As a whole, the changes were being recommended to shift some costs to the small number of employees whose claims are “so high that they are adversely impacting the cost of coverage for all employees,” Davis said in written recommendations for the council to review.

The insurance rate increases amounted to a cost jump of $360 per employee for the county to absorb.

With the approvals in place, the county’s contribution for employer health care increased from $7,800 to $8,160 per year.

Bids awarded for storm drain improvements

MARTINSBURG, W.Va. — The Berkeley County Council on Thursday awarded a bid to Virginia-based KEE Construction Services to make improvements to storm drains for Berkeley County’s new public safety building at 510 S. Raleigh St. in Martinsburg.

The company’s $64,915 bid was lowest of two proposals submitted for the project, according to county officials.

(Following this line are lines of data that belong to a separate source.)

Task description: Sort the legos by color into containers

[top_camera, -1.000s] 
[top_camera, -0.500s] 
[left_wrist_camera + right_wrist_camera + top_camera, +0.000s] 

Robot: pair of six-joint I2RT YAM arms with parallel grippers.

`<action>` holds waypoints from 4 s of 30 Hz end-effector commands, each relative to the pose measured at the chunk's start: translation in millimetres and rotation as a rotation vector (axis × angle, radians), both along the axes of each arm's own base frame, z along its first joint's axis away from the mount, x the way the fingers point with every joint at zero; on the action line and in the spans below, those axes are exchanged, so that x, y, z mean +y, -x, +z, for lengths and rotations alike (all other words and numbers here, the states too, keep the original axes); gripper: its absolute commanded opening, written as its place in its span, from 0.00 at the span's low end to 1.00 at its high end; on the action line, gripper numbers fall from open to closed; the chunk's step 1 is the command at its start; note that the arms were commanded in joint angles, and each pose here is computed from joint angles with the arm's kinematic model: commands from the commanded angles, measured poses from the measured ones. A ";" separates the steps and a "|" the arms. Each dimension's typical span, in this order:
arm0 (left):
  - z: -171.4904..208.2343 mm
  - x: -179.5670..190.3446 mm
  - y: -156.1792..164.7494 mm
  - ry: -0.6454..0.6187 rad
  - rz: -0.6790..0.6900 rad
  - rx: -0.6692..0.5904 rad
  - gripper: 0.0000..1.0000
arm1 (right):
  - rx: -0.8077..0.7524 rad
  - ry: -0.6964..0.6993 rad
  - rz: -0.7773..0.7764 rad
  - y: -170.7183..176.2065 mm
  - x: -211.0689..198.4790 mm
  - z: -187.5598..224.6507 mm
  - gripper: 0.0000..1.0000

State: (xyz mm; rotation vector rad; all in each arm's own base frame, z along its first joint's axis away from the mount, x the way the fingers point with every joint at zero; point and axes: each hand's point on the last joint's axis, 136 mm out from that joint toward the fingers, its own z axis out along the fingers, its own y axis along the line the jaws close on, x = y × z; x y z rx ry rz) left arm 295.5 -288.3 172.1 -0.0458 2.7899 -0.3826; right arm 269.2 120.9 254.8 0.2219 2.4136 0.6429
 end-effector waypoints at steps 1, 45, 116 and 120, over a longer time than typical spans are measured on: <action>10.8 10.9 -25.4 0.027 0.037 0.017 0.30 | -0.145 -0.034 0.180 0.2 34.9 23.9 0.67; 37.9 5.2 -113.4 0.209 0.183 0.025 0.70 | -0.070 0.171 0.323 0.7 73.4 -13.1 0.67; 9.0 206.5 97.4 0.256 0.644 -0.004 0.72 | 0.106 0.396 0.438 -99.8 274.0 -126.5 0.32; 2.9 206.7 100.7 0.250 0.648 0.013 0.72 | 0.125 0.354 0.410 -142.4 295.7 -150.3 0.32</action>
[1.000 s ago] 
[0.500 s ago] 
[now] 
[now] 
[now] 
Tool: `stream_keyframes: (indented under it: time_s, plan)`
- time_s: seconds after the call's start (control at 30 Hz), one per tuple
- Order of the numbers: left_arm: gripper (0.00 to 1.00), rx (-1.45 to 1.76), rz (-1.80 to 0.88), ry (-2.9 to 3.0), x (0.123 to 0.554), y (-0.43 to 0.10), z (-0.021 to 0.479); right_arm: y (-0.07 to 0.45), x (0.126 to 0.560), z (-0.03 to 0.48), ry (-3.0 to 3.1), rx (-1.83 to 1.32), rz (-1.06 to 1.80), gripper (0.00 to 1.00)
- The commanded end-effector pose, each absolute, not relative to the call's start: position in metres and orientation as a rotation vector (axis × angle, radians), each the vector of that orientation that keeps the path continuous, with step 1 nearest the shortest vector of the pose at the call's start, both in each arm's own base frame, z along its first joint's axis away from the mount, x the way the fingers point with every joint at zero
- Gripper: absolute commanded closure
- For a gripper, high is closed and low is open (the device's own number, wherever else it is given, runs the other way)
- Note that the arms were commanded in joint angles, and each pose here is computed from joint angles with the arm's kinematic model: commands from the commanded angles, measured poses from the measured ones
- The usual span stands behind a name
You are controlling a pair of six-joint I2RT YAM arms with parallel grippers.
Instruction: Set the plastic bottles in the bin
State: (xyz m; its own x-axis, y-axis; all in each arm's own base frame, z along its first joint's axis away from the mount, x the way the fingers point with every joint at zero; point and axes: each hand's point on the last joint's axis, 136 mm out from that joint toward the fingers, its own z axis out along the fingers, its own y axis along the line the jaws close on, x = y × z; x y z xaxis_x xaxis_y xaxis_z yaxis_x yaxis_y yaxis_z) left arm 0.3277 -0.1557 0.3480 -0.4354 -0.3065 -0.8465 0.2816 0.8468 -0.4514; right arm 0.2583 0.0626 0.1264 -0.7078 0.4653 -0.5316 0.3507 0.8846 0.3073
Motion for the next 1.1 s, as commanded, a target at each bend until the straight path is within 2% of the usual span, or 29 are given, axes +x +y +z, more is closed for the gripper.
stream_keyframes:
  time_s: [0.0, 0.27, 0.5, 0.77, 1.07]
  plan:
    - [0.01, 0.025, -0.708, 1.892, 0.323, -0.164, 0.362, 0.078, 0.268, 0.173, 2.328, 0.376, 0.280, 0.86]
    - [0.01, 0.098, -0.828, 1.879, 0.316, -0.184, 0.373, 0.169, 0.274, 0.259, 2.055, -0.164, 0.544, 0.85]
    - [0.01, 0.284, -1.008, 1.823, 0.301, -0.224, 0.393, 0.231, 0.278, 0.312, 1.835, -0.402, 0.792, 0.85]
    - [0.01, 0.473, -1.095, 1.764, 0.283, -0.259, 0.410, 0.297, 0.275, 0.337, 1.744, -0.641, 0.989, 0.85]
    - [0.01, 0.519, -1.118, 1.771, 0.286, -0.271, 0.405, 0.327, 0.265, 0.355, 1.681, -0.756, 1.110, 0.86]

Berkeley County Clerk of the Works Jim Thompson told Berkeley County Council on Thursday that the new headquarters for the law-enforcement division of the sheriff’s department was probably about 80 percent complete.

Councilman Douglas E. Copenhaver Jr. said during the meeting that a flooring issue had surfaced for the 36,000-square-foot building, which last year was projected to be done this spring.

Copenhaver said that the building, which is estimated to cost between $2.8 million and $3 million, now might not be completed until October.

Officials were hoping the building would be done by August or September.

The former Martin’s Food grocery store building that is being renovated for county law enforcement is part of what was a vacant, 5.5-acre shopping plaza that the county purchased in 2007 for $3.1 million.